[Aim of the task] The response must match the data below exactly, line for line.

+ + + +

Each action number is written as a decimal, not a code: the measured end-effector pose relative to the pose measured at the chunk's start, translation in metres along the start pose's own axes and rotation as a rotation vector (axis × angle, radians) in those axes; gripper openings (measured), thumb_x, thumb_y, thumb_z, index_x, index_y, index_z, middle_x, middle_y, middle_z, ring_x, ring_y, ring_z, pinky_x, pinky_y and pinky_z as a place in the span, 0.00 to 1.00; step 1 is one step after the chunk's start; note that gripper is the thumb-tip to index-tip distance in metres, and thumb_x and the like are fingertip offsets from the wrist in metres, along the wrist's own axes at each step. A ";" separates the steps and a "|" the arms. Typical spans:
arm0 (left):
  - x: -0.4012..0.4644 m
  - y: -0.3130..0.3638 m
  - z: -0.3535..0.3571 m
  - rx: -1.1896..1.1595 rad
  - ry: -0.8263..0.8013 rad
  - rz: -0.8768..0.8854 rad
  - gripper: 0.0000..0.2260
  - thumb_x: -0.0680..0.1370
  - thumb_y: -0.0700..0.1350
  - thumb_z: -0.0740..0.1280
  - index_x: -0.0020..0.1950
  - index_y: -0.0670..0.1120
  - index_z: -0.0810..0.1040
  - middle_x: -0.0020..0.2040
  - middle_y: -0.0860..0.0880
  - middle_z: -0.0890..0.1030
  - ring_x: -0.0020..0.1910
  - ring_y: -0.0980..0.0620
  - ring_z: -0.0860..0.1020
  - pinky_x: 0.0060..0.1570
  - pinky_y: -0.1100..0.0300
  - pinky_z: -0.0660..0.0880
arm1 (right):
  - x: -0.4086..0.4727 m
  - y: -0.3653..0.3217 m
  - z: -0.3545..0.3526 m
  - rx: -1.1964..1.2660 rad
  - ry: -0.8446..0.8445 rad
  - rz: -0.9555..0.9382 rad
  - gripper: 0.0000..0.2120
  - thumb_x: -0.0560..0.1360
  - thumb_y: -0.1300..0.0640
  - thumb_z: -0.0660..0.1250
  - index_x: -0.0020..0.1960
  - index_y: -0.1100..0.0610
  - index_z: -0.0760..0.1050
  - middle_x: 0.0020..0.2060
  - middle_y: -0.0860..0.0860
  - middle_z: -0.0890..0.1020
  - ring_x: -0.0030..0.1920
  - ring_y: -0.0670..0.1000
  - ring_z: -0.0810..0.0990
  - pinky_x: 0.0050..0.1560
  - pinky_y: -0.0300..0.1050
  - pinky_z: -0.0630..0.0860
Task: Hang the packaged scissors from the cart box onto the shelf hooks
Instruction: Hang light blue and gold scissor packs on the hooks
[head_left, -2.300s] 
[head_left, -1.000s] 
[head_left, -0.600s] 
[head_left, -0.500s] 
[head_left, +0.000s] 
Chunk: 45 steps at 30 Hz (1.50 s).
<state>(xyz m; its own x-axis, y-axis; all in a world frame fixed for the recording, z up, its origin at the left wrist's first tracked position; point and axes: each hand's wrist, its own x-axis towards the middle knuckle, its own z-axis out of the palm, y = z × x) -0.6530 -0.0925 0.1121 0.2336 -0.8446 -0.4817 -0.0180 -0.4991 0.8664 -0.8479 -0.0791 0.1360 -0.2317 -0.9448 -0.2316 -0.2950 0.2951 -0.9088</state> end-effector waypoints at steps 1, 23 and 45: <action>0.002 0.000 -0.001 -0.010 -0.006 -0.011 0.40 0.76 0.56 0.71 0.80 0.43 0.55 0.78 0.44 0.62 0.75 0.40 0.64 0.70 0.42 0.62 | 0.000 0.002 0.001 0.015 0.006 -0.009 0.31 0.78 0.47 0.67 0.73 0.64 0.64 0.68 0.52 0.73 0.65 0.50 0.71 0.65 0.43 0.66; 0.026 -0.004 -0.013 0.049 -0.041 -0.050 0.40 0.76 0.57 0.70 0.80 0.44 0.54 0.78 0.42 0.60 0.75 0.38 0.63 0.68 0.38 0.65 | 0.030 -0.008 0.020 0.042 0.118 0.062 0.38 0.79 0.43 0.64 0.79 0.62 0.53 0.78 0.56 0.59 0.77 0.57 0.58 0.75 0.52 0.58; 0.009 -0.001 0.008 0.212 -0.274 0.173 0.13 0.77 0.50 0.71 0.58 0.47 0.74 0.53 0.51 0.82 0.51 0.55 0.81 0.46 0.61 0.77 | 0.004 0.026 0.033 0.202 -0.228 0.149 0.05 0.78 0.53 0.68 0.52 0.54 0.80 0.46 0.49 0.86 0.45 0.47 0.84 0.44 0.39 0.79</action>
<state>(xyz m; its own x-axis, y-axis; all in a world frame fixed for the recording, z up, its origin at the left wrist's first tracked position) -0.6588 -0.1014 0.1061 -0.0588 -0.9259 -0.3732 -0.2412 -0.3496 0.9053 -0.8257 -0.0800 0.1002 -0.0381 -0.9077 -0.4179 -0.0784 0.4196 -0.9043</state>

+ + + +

[Output of the exercise]
Each action number is written as a decimal, not a code: the measured end-effector pose relative to the pose measured at the chunk's start, translation in metres along the start pose's own axes and rotation as a rotation vector (axis × angle, radians) in those axes; gripper openings (measured), thumb_x, thumb_y, thumb_z, index_x, index_y, index_z, middle_x, middle_y, middle_z, ring_x, ring_y, ring_z, pinky_x, pinky_y and pinky_z as a place in the span, 0.00 to 1.00; step 1 is one step after the chunk's start; note that gripper is the thumb-tip to index-tip distance in metres, and thumb_x and the like are fingertip offsets from the wrist in metres, along the wrist's own axes at each step. A ";" separates the steps and a "|" the arms. Typical spans:
arm0 (left):
  - x: -0.4012..0.4644 m
  - y: -0.3130..0.3638 m
  - z: -0.3535..0.3571 m
  - rx: -1.1896..1.1595 rad
  - ry: -0.8263..0.8013 rad
  - rz: -0.8768..0.8854 rad
  - gripper: 0.0000..0.2260
  - thumb_x: -0.0680..0.1370
  - thumb_y: -0.0700..0.1350
  - thumb_z: -0.0740..0.1280
  - index_x: -0.0020..0.1950
  - index_y: -0.0670..0.1120
  - index_z: -0.0810..0.1040
  - middle_x: -0.0020..0.2040
  - middle_y: -0.0860..0.0880
  - middle_z: -0.0890..0.1030
  - ring_x: -0.0020..0.1910
  - ring_y: -0.0980..0.0620
  - ring_z: -0.0860..0.1020
  - pinky_x: 0.0060..0.1570
  - pinky_y: -0.1100..0.0300
  - pinky_z: -0.0660..0.0880
arm1 (right):
  - x: -0.4086..0.4727 m
  - y: -0.3653..0.3217 m
  - z: -0.3545..0.3526 m
  - rx: -1.1964..1.2660 rad
  - ry: -0.8446..0.8445 rad
  - rz: -0.9555..0.9382 rad
  - gripper: 0.0000..0.2120
  - thumb_x: -0.0560..0.1360
  - thumb_y: -0.1300..0.0640
  - thumb_z: -0.0660..0.1250
  - index_x: -0.0020..0.1960
  - index_y: -0.1100..0.0610
  - index_z: -0.0760..0.1050
  - middle_x: 0.0020..0.2060
  - middle_y: -0.0860..0.0860
  - middle_z: -0.0890..0.1020
  - ring_x: -0.0030..0.1920
  - ring_y: -0.0670..0.1000
  - ring_z: -0.0810..0.0990
  - pinky_x: 0.0050..0.1560
  - pinky_y: -0.0300..0.1050
  - pinky_z: -0.0630..0.0860
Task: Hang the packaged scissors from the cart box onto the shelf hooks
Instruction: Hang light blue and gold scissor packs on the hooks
[head_left, -2.300s] 
[head_left, -1.000s] 
[head_left, -0.600s] 
[head_left, -0.500s] 
[head_left, +0.000s] 
Chunk: 45 steps at 30 Hz (1.50 s).
<state>(xyz m; its own x-axis, y-axis; all in a world frame fixed for the recording, z up, its origin at the left wrist's first tracked position; point and axes: each hand's wrist, its own x-axis towards the middle knuckle, its own z-axis out of the palm, y = z × x) -0.6530 -0.0925 0.1121 0.2336 -0.8446 -0.4817 -0.0180 -0.4991 0.8664 -0.8479 -0.0791 0.1360 -0.2317 -0.9448 -0.2316 -0.2950 0.2951 -0.9088</state> end-effector waypoints at steps 1, 23 and 45: <action>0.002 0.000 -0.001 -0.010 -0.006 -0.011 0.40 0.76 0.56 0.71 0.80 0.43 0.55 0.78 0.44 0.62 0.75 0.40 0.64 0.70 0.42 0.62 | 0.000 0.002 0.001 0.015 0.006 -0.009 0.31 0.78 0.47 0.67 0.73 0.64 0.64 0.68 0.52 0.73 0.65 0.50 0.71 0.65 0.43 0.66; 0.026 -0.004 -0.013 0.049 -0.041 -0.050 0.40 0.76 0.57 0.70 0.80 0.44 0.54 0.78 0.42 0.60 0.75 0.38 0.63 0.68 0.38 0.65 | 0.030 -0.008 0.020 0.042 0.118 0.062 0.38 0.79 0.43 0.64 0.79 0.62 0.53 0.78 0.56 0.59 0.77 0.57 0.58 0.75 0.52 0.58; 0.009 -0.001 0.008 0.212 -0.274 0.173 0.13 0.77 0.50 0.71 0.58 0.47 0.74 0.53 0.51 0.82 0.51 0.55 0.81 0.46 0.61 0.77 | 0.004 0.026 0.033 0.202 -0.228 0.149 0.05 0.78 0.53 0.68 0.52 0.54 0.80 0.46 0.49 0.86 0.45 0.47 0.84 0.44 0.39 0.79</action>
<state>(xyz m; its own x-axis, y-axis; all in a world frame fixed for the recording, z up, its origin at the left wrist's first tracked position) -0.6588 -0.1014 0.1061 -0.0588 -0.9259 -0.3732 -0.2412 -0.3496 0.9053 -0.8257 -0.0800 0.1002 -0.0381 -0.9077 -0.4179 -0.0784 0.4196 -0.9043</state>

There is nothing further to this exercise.